The problem: With the pictures left out, restate exactly the part below that opens with the line containing "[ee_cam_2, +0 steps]" and closes with the line containing "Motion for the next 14".

——

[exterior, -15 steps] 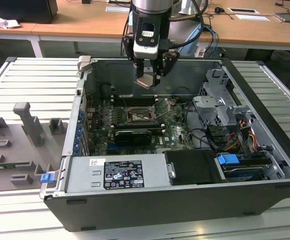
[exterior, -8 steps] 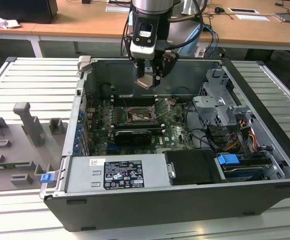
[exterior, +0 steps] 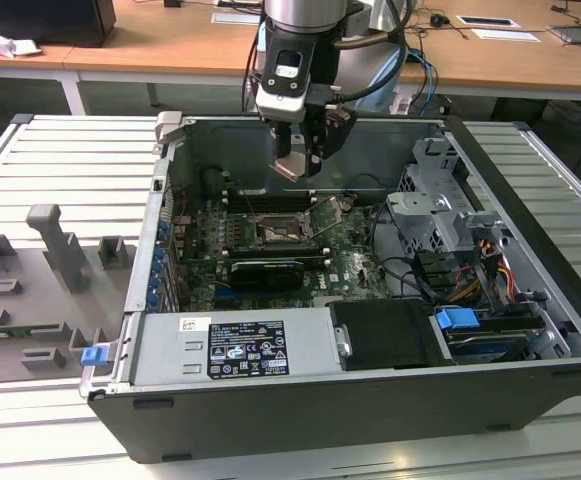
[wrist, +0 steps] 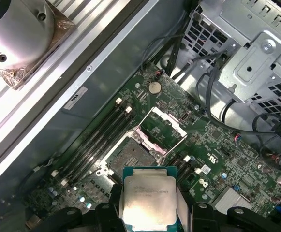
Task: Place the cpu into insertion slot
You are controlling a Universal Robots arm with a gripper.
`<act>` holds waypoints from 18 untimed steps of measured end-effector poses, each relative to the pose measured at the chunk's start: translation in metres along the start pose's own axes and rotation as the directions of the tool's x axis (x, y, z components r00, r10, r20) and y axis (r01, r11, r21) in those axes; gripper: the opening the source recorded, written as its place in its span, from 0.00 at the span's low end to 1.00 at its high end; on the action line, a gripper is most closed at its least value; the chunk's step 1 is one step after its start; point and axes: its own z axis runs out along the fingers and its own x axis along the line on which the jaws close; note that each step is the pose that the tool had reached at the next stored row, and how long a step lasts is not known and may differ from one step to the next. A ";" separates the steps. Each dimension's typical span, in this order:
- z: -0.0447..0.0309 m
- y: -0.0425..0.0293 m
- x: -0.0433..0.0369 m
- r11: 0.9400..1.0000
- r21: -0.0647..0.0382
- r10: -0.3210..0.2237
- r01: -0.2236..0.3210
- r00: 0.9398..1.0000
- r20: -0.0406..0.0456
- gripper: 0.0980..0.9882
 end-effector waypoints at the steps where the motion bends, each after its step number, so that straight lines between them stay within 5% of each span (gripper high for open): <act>1: 0.0004 0.0000 0.0000 1.000 0.000 0.000 0.000 1.000 0.000 0.48; 12: 0.0019 -0.0002 0.0000 0.998 -0.001 0.069 -0.069 0.998 0.007 0.48; 18: 0.0040 -0.0003 -0.0001 0.986 -0.004 0.169 -0.169 0.986 0.015 0.48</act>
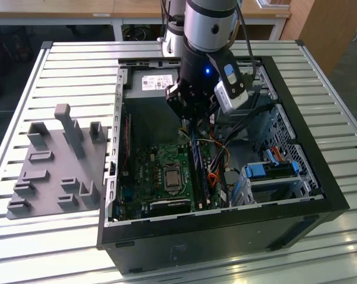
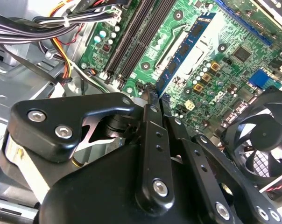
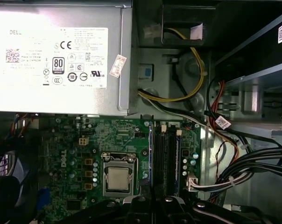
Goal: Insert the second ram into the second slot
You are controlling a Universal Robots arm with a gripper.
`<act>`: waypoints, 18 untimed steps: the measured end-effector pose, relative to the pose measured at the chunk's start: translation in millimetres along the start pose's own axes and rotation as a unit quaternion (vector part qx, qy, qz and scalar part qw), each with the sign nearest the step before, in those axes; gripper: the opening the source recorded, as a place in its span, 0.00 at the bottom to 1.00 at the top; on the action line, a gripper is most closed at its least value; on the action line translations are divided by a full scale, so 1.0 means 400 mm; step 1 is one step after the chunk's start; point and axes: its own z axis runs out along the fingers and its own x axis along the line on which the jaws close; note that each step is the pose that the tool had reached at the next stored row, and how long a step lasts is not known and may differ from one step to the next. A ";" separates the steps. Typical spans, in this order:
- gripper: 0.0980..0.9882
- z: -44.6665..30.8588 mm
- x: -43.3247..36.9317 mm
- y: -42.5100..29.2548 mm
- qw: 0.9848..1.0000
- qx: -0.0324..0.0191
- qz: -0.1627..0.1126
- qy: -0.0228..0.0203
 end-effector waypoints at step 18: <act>0.04 0.026 -0.001 -0.004 1.000 -0.005 0.000 0.000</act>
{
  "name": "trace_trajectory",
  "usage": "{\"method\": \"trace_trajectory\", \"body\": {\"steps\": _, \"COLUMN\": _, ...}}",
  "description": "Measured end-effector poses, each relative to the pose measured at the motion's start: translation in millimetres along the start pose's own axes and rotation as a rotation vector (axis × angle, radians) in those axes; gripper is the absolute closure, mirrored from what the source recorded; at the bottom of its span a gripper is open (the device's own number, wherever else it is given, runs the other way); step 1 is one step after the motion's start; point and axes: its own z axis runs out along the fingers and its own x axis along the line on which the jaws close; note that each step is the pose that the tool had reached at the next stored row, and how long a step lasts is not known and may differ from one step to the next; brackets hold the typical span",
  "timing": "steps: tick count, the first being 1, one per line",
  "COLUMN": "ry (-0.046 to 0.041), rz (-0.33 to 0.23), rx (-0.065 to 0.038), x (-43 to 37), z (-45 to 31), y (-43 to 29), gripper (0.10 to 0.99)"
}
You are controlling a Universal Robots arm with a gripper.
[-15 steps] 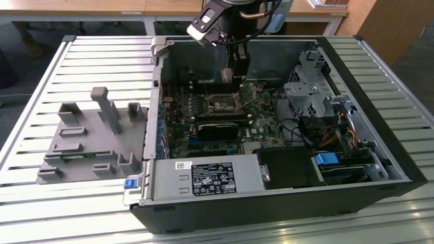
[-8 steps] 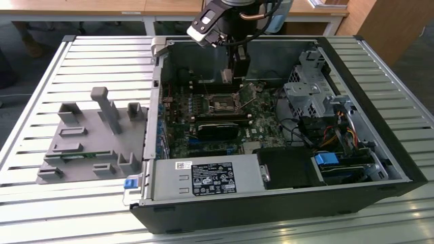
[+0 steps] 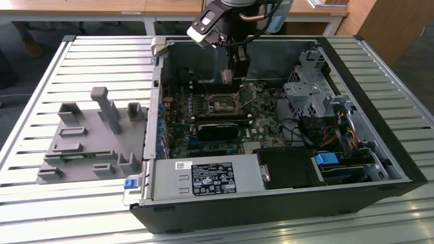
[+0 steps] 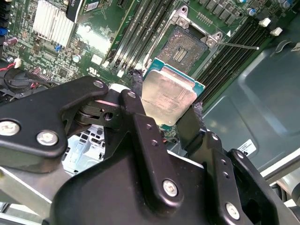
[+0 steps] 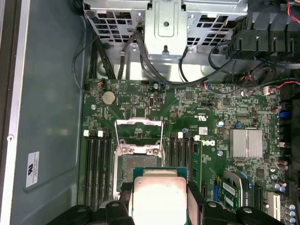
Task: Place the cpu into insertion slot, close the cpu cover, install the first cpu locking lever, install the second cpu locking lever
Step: 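Place the cpu into insertion slot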
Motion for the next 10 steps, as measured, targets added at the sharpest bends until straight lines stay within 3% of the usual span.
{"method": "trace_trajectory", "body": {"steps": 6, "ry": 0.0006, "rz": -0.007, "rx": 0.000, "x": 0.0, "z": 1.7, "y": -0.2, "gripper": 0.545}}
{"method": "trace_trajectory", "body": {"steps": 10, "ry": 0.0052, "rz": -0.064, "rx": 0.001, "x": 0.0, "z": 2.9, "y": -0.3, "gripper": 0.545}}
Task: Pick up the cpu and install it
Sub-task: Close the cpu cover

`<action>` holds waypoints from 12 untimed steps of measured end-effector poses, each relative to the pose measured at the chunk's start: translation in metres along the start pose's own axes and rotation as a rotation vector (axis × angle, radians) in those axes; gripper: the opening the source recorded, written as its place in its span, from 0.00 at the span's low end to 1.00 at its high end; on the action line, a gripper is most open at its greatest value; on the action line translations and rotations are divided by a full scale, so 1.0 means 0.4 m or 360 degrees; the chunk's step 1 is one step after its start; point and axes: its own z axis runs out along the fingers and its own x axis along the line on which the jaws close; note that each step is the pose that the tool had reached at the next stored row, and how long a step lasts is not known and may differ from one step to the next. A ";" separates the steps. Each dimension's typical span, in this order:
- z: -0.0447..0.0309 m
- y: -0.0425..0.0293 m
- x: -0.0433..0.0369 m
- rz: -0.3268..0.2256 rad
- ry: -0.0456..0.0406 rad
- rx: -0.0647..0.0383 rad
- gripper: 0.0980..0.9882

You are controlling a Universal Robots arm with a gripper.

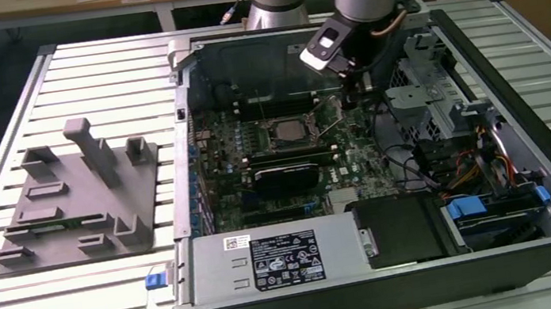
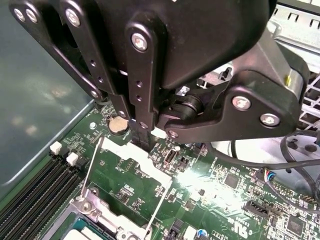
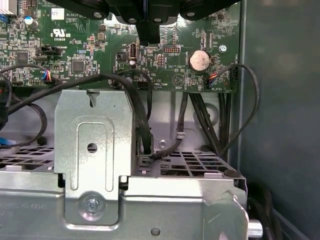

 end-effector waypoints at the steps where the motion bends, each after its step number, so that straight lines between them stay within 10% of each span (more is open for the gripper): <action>1: 0.000 -0.002 0.000 0.0000 0.0000 0.0000 0.01; 12: -0.001 -0.053 0.000 0.0000 0.0000 0.0000 0.01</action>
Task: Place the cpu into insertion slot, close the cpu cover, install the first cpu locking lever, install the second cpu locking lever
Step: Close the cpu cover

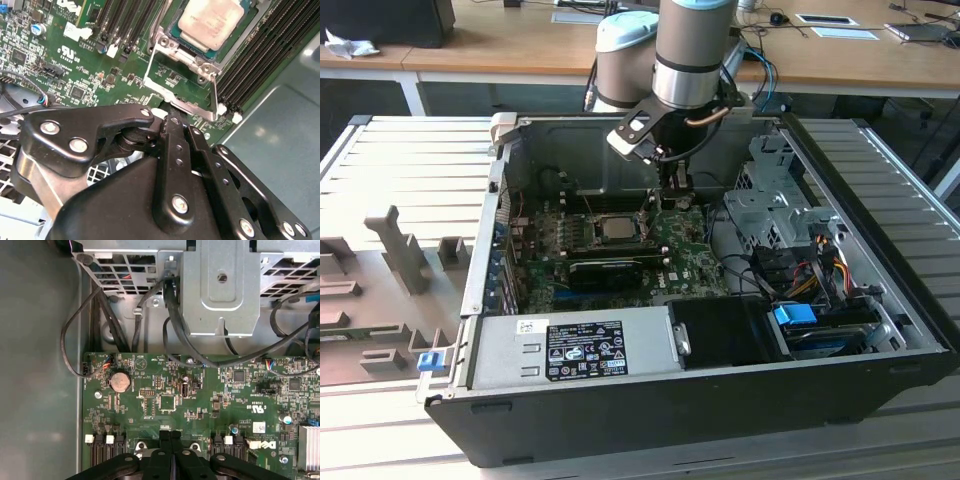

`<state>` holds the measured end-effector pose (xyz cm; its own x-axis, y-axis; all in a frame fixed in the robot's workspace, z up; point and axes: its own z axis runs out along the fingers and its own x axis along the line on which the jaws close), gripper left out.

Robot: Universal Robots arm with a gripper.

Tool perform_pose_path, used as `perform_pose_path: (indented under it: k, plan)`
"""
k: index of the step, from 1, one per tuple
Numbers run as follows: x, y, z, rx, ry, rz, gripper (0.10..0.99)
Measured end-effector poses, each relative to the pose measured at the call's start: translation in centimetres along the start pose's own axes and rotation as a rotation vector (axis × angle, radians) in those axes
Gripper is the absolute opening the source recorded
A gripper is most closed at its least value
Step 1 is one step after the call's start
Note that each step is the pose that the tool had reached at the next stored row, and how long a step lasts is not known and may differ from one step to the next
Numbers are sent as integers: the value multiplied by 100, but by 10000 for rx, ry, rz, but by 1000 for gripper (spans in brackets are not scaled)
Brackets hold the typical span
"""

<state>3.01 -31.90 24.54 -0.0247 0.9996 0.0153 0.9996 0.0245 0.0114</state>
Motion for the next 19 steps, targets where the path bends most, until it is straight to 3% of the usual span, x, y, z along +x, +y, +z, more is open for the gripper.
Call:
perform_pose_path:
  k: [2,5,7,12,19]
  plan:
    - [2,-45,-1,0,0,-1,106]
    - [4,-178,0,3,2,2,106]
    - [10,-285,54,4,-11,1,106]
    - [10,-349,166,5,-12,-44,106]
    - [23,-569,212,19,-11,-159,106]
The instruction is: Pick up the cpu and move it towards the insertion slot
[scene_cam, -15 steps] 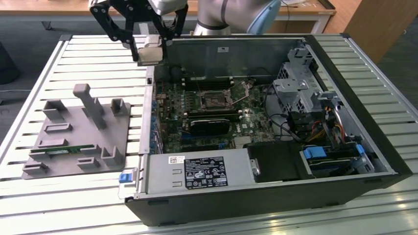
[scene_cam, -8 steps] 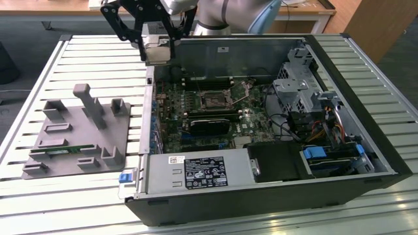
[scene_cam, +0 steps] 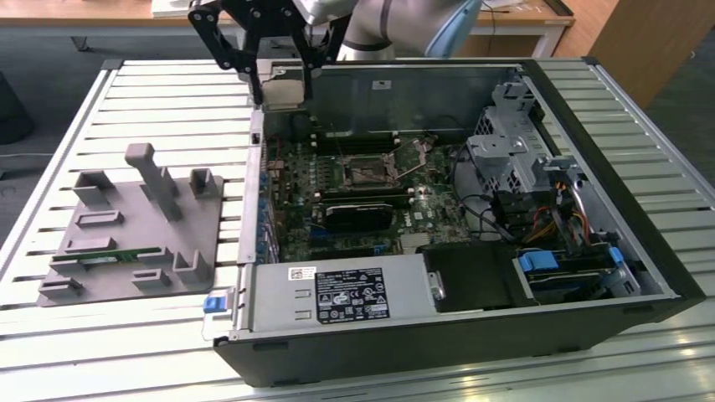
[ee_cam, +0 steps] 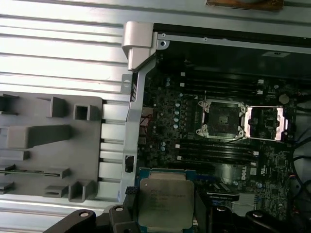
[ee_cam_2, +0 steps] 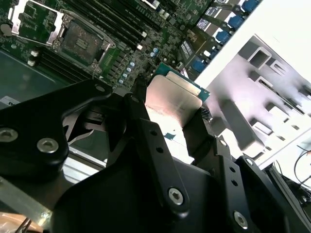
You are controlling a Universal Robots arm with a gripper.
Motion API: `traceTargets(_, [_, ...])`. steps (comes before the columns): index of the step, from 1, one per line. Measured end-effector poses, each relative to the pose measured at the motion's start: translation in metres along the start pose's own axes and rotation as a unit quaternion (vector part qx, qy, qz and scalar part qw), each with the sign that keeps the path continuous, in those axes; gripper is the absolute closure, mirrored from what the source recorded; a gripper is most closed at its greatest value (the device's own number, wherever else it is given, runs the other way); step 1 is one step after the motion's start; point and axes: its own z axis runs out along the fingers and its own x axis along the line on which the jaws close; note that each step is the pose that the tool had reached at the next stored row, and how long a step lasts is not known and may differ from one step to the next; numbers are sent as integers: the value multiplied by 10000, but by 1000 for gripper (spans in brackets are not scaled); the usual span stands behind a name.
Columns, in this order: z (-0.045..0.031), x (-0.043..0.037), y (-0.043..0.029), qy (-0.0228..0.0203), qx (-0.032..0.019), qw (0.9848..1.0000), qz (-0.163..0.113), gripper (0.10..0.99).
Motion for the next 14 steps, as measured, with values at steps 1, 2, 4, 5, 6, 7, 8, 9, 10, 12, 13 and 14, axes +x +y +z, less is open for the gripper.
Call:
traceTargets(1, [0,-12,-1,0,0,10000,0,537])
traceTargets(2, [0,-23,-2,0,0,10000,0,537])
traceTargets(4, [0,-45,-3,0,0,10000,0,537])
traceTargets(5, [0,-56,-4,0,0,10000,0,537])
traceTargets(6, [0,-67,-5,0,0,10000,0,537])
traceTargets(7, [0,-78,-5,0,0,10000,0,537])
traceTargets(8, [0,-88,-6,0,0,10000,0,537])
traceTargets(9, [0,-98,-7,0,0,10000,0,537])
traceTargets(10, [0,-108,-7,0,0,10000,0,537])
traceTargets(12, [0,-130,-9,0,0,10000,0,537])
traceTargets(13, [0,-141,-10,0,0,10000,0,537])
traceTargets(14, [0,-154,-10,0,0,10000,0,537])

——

Exercise output:
[ee_cam_2, +0 steps] 
You are controlling a Universal Robots arm with a gripper.
Motion API: `traceTargets(_, [_, ...])`. steps (comes before the columns): index of the step, from 1, one per line. Measured end-effector poses, each relative to the pose measured at the motion's start: translation in metres along the start pose's own axes and rotation as a unit quaternion (vector part qx, qy, qz and scalar part qw), each with the sign that keeps the path continuous, in those axes; gripper is the absolute closure, mirrored from what the source recorded; a gripper is most closed at its greatest value (the device's own number, wherever else it is given, runs the other way); step 1 is one step after the motion's start; point and axes: its own z axis runs out along the fingers and its own x axis along the line on which the jaws close; note that each step is the pose that the tool had reached at the next stored row, and how long a step lasts is not known and may differ from one step to the next; numbers are sent as integers: the value multiplied by 10000, but by 1000 for gripper (spans in brackets are not scaled); the usual span stands behind a name.
Columns, in this order: z (-0.045..0.031), x (-0.043..0.037), y (-0.043..0.029), qy (-0.0228..0.0203), qx (-0.032..0.019), qw (0.9848..1.0000), qz (-0.163..0.113), gripper (0.10..0.99).
Motion for the next 14 steps, as measured, with values at steps 1, 2, 4, 5, 6, 7, 8, 9, 10, 12, 13 and 14, axes +x +y +z, less is open for the gripper.

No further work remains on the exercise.